Les clients n’ayant pas fini le jeu ou ayant peur du spoil sont priés de sortir du saloon.


Mon dernier adversaire tombe devant moi. Je viens de régler son compte à toute une bande. Ça s’est passé chez eux, au pied d’une montagne enneigée au bord d’un cours d’eau. Je tourne la tête et voit une maisonnette bruler. Et je reste là, j’admire les flammes dansant sur le bois. Après quelques instants d’émerveillement innocents, je reprends mes esprits et ma cupidité reprend le dessus. Je commence à fouiller les cadavres éparpillés dans la boue, à la recherche de quelques pièces ou de quoi me nourrir. Un bruit m’interrompt… un passant a dû prévenir les autorités… Je ferais mieux de partir, mais je n’ai pas encore tout fouillé.

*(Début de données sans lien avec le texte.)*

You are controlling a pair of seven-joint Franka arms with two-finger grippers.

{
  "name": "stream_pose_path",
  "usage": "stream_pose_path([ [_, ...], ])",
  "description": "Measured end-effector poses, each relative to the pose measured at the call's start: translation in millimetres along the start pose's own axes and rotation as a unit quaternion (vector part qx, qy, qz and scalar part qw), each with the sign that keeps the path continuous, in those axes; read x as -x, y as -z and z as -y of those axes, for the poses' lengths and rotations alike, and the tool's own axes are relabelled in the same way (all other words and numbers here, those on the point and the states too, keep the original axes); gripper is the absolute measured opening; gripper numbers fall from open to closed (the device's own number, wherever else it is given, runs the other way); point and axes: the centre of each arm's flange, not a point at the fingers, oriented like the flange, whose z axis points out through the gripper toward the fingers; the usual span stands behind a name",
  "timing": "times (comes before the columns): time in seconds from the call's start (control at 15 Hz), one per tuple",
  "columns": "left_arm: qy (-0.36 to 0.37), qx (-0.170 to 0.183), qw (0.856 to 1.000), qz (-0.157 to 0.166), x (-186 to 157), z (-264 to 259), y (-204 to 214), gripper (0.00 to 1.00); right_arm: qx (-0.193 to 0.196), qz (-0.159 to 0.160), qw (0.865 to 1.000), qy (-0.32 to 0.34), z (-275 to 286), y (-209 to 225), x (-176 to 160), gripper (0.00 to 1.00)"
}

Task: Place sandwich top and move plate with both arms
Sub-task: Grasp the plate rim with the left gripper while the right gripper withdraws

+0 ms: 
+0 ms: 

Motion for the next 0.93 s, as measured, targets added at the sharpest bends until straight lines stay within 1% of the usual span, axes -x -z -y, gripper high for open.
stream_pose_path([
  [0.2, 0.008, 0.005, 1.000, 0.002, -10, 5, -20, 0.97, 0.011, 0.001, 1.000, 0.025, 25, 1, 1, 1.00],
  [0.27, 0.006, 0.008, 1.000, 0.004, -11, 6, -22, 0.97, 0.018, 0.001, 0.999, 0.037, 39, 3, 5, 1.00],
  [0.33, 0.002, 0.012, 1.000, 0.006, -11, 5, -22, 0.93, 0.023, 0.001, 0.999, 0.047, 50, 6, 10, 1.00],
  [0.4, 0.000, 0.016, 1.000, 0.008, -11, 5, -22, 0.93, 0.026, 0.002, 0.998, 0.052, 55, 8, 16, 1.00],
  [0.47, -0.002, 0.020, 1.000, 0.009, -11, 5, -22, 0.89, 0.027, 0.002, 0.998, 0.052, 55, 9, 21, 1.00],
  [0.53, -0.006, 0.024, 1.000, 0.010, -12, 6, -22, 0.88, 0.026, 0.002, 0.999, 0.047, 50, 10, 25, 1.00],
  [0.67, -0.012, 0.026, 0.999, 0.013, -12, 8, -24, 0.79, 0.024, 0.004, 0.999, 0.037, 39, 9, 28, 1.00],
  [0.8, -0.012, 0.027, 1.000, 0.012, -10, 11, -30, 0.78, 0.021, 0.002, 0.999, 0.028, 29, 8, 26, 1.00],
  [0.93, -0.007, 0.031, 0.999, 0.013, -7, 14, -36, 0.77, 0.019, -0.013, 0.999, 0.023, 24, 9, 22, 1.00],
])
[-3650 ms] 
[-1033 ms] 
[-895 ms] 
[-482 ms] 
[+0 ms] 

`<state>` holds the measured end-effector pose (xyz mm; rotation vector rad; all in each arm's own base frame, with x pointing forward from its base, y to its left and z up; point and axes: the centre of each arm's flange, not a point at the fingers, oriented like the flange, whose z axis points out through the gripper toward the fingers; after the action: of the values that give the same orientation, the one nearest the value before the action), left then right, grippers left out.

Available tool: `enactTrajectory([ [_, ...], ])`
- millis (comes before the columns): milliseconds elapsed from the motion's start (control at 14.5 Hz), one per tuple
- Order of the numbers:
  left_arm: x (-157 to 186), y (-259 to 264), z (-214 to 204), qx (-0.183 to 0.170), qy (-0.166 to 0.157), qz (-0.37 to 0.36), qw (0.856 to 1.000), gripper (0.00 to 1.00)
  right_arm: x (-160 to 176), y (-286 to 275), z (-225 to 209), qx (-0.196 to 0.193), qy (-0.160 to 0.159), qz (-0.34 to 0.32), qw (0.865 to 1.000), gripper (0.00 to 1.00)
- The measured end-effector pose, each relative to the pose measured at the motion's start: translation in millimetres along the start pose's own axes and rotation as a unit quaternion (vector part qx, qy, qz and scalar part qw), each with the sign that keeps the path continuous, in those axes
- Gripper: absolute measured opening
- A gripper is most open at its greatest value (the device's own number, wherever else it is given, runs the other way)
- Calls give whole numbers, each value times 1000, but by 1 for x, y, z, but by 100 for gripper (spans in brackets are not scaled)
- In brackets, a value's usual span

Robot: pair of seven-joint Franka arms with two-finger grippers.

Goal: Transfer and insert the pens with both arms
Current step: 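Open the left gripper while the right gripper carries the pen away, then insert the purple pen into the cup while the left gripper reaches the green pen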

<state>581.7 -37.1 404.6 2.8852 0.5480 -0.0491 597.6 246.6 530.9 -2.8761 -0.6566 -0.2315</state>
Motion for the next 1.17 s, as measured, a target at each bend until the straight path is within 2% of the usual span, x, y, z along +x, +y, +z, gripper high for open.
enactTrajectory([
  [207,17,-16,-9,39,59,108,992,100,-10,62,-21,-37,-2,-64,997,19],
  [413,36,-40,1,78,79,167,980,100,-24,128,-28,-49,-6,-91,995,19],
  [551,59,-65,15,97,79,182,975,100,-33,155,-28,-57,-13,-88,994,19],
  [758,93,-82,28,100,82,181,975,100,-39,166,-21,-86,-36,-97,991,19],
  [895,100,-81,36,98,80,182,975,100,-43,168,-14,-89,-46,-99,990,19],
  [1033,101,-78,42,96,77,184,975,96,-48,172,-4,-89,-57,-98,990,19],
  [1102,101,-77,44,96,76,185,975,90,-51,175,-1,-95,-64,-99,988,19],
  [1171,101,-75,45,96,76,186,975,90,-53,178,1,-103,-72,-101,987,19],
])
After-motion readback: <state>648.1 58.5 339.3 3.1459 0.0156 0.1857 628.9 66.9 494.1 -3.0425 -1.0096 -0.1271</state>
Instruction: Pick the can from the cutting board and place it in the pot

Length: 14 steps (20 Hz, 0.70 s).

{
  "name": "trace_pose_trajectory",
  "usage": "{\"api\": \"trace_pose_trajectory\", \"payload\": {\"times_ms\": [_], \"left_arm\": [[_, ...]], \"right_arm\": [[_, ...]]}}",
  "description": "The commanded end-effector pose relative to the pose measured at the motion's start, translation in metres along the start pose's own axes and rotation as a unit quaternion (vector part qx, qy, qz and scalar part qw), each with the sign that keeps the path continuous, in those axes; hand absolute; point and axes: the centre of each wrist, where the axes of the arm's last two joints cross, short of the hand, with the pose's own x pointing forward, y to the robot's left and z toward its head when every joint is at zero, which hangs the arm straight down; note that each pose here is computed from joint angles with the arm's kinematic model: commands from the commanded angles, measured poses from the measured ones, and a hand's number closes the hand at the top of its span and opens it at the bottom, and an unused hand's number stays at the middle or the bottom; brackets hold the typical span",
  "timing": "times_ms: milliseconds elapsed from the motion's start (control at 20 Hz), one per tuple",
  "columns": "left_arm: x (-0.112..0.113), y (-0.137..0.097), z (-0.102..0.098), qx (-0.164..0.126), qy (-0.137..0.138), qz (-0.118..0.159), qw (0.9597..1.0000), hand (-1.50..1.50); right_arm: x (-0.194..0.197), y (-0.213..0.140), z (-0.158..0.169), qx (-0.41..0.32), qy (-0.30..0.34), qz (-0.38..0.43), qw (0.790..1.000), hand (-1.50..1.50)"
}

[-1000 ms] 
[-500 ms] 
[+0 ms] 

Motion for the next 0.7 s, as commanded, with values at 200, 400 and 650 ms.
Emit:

Je cours dans la maison principale et commence à remplir ma sacoche de tout ce que j’y trouve. Tandis que des chevaux s’approchent, je me cache à l’étage et dégaine mon fusil, espérant ne pas avoir à m’en servir plus aujourd’hui. Les agents me recherchent, mais ne savent pas qui je suis. Je les entends se dire que j’ai dû partir loin. Ils abandonnent leur chasse à l’homme.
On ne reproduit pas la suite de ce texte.